* What is expected:
The listing that follows should be copied in full and exactly, with no pictures.

* Data shown:

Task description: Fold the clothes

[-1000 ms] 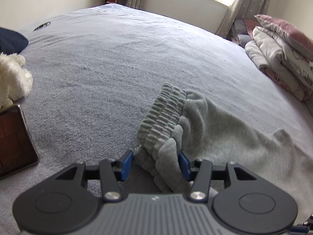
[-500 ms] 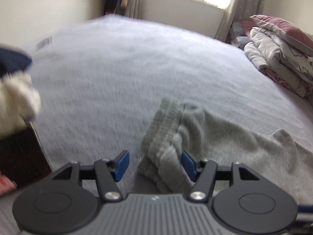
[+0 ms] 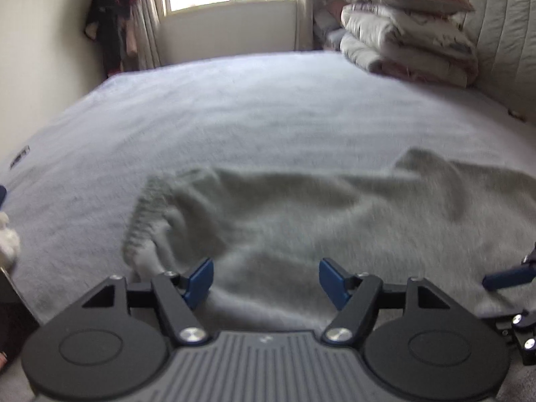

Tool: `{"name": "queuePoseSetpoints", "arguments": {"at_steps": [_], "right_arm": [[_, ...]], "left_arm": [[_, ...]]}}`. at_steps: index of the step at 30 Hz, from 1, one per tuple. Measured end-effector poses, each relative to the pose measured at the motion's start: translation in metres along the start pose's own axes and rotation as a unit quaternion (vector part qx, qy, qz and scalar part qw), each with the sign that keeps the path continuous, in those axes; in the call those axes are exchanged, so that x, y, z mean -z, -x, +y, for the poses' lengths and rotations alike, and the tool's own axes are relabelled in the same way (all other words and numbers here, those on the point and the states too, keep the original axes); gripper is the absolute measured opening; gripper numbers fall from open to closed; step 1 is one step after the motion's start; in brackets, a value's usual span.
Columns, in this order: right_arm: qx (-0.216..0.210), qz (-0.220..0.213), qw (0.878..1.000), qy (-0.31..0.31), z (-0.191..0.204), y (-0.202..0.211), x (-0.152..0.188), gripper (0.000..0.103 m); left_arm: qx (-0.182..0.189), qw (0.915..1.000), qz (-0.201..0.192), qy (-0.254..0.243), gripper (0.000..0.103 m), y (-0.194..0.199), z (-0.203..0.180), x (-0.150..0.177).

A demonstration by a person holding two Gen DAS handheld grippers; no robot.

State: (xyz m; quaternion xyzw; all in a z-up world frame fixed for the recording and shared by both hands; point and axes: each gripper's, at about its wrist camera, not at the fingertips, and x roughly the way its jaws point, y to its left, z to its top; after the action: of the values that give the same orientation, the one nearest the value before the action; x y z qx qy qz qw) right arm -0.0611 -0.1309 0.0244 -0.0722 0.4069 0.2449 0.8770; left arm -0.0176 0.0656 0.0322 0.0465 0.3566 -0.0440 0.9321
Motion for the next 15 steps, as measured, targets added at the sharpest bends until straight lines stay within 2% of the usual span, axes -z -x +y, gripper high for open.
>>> {"name": "queuePoseSetpoints", "arguments": {"at_steps": [2, 5, 13, 15], "right_arm": [[-0.003, 0.002, 1.000, 0.007, -0.003, 0.000, 0.001, 0.053], [-0.006, 0.011, 1.000, 0.011, -0.019, 0.004, -0.001, 0.053], [0.000, 0.046, 0.997, -0.068, -0.113, 0.043, 0.026, 0.054], [0.036, 0.068, 0.994, -0.079, -0.135, 0.056, 0.037, 0.054]], "left_arm": [[0.004, 0.9997, 0.013, 0.022, 0.073, -0.009, 0.007, 0.004], [0.007, 0.9990, 0.012, 0.041, 0.073, -0.009, 0.016, 0.004], [0.005, 0.9990, 0.015, 0.042, 0.072, -0.008, 0.022, 0.007], [0.002, 0.9992, 0.016, 0.038, 0.072, -0.007, 0.020, 0.007]]}}
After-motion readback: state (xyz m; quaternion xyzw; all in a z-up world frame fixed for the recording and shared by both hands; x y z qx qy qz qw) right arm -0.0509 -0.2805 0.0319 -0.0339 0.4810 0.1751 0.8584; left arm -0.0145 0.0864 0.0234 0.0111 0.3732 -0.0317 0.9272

* Task answer:
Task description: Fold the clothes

[-1000 ms] 
[-500 ms] 
[+0 ms] 

Tool: `{"name": "queuePoseSetpoints", "arguments": {"at_steps": [_], "right_arm": [[_, ...]], "left_arm": [[_, ...]]}}`. at_steps: index of the step at 30 Hz, from 1, one per tuple. Measured end-effector poses, each relative to the pose measured at the motion's start: translation in metres along the start pose's own axes and rotation as a unit quaternion (vector part qx, qy, qz and scalar part qw), each with the sign that keeps the path continuous, in those axes; in the call those axes are exchanged, so that x, y, z mean -z, -x, +y, for the poses' lengths and rotations alike, and the tool's own axes are relabelled in the same way (all other words and numbers here, those on the point and the states too, keep the original axes); gripper is the absolute measured opening; gripper numbers fall from open to closed; step 1 is one step after the motion's start; in brackets, a value's usual span.
Columns, in this order: right_arm: qx (-0.216..0.210), qz (-0.220..0.213), qw (0.878..1.000), qy (-0.31..0.31), z (-0.191..0.204), y (-0.202..0.211), x (-0.152..0.188), gripper (0.000..0.103 m); left_arm: qx (-0.182..0.189), qw (0.915..1.000), qz (-0.201..0.192), qy (-0.254..0.243), gripper (0.000..0.103 m), y (-0.194..0.199), z (-0.203..0.180), x (-0.150..0.177).

A demonstration by a person holding two Gen DAS handheld grippers; no robot.

State: (xyz m; quaternion xyzw; all in a z-up world frame fixed for the recording and shared by both hands; point and axes: each gripper's, at about its wrist camera, not at the fingertips, and x roughly the way its jaws point, y to its left, z to its top; after the action: of the values that give the same orientation, the one nearest the value before the action; x y z qx qy qz qw) right arm -0.0611 -0.1309 0.0244 -0.0722 0.4069 0.2449 0.8770; left arm -0.0176 0.0656 0.0322 0.0465 0.3566 -0.0440 0.9321
Motion for the next 15 steps, as measured, targets added at the sharpest bends until straight lines stay within 2% of the usual span, axes -z -x +y, gripper high for open.
>>> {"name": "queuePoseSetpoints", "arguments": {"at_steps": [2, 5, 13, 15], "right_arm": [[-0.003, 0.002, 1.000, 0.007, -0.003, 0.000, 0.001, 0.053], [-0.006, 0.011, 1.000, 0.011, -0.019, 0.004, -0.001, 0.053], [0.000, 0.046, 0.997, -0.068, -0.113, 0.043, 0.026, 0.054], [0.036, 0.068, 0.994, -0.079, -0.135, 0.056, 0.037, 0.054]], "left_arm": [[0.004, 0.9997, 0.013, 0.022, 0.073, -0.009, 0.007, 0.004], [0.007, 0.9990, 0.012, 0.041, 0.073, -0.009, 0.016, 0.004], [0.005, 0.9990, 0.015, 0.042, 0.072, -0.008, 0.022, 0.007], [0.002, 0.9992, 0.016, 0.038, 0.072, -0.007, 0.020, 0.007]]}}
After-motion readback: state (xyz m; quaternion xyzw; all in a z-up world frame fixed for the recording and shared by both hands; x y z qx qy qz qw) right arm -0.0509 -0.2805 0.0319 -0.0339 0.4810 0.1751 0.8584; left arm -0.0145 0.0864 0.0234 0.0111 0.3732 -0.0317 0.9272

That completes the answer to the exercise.